======== INFORMATION PROVIDED ========
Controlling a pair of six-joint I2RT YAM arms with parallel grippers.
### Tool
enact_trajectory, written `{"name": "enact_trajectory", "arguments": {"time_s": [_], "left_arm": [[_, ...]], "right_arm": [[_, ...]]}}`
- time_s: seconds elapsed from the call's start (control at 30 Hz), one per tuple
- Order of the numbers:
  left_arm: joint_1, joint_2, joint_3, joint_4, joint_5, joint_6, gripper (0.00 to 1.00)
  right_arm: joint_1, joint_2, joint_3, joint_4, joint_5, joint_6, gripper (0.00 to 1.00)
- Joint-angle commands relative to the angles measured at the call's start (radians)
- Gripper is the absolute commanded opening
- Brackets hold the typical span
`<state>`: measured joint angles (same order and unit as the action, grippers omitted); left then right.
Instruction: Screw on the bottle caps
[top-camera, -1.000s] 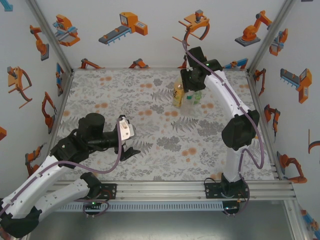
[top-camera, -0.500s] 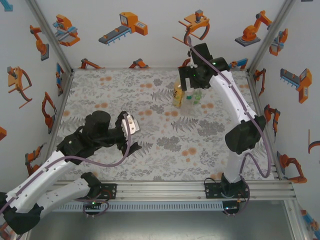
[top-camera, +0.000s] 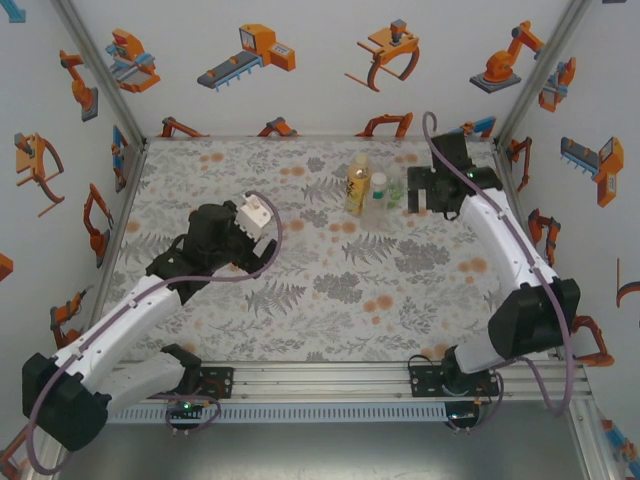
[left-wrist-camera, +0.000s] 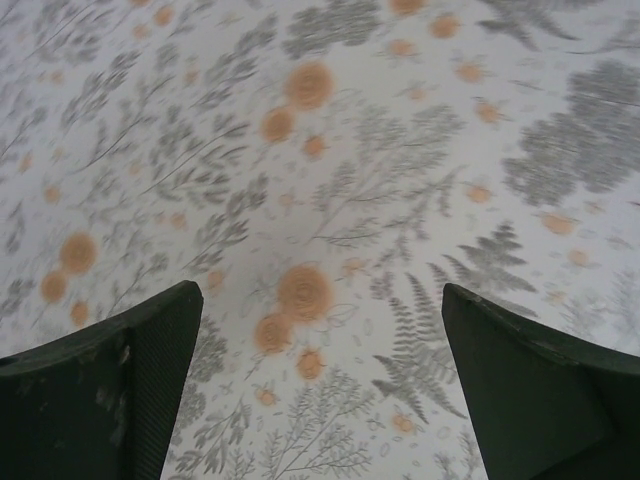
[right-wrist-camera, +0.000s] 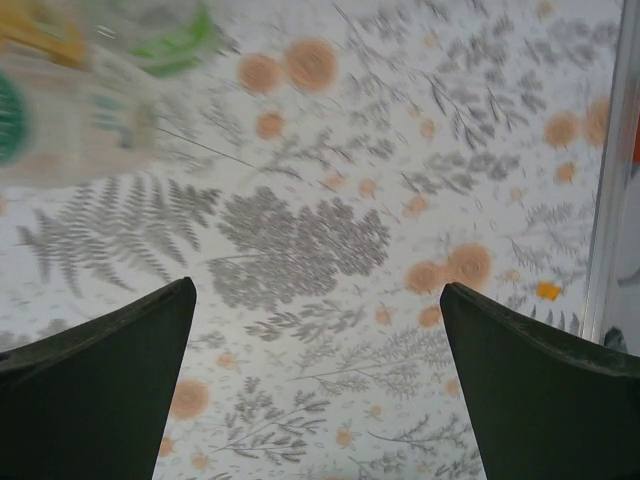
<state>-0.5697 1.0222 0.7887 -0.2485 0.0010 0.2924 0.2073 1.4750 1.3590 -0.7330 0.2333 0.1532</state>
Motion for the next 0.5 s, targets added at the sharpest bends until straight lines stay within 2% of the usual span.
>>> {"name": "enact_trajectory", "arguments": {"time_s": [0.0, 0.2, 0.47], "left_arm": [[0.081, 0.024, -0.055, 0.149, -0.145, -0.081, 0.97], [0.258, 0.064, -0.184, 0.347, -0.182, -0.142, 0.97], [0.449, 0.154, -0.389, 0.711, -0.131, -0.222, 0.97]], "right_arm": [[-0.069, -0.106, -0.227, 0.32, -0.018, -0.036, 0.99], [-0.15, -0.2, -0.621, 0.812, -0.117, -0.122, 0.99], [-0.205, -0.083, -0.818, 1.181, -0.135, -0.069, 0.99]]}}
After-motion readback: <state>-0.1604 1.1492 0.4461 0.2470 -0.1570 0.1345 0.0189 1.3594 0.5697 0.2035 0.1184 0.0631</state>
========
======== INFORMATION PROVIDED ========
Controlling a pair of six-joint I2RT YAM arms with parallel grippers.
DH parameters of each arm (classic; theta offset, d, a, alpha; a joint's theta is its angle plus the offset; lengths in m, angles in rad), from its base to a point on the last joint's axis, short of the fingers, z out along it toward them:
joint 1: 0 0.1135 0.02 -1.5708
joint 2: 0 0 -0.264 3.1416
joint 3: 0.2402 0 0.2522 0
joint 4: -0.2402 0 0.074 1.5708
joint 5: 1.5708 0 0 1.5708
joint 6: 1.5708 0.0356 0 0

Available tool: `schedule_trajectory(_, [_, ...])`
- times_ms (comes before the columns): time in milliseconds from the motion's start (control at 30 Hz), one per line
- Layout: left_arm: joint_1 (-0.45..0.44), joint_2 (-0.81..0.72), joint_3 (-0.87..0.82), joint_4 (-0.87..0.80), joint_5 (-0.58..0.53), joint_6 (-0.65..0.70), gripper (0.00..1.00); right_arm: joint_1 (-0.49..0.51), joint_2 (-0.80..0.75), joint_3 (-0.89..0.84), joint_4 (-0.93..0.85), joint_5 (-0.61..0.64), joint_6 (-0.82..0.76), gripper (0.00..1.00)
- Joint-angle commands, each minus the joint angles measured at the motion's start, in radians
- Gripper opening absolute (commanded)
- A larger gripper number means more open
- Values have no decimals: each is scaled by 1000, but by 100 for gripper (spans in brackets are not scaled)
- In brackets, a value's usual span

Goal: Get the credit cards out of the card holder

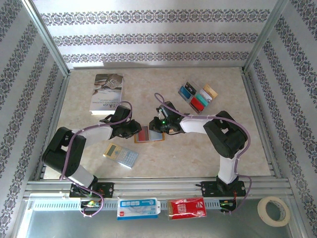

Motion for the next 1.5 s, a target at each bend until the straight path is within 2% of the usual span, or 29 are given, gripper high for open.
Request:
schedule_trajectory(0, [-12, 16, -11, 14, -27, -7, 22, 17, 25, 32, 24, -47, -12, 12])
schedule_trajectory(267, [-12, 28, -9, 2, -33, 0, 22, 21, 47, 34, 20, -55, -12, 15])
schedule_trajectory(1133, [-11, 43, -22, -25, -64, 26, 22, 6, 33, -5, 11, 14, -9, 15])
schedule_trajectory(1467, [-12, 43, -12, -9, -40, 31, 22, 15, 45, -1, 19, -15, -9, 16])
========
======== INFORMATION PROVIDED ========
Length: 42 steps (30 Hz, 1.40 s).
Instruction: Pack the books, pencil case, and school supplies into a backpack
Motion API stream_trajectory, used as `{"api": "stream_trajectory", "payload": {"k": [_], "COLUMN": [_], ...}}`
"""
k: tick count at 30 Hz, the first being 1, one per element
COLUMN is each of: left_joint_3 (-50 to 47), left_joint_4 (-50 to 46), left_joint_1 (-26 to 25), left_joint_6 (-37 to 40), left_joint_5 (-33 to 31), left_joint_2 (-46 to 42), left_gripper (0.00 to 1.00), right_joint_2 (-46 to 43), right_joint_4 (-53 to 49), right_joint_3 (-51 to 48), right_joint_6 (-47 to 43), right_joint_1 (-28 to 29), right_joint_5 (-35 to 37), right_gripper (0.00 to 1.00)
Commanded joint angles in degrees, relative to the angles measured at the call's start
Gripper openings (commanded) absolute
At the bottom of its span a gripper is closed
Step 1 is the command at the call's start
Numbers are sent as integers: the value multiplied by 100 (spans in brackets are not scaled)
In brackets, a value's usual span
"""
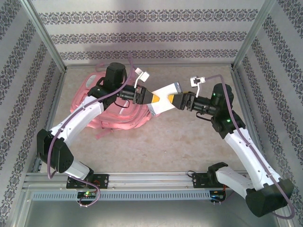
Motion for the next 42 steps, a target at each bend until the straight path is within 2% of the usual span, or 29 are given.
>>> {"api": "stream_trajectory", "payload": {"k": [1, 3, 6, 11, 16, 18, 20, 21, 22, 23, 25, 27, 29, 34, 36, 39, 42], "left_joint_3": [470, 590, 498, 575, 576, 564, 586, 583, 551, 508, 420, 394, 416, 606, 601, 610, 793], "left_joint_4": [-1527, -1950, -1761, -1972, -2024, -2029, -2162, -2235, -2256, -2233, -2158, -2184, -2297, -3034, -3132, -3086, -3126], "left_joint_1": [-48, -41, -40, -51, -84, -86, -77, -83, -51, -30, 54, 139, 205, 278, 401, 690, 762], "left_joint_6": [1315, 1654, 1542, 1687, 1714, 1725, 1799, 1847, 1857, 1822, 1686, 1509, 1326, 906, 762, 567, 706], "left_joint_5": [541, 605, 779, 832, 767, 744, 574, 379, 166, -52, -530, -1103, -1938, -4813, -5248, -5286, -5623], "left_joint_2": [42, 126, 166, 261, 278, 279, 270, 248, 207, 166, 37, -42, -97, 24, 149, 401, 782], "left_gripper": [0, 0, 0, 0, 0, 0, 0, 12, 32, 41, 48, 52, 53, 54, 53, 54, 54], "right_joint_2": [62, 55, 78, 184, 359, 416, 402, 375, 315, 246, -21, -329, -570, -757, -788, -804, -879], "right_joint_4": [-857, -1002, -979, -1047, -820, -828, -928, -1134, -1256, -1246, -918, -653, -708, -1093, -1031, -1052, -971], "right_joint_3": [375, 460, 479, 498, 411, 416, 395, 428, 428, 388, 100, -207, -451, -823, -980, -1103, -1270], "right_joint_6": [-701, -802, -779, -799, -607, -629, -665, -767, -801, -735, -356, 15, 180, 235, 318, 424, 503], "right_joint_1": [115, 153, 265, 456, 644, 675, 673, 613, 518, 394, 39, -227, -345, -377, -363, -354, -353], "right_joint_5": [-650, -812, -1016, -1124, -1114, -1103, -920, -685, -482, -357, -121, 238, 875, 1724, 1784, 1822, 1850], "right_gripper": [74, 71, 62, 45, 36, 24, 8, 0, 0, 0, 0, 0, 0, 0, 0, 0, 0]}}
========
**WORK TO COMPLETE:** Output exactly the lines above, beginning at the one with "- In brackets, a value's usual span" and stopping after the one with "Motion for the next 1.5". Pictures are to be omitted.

**EXERCISE RESPONSE:**
- In brackets, a value's usual span

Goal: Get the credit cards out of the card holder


Motion for the next 1.5 s, a target at each bend until the straight path is within 2% of the usual span, or 29 are given, gripper high for open.

The exercise was answered completely.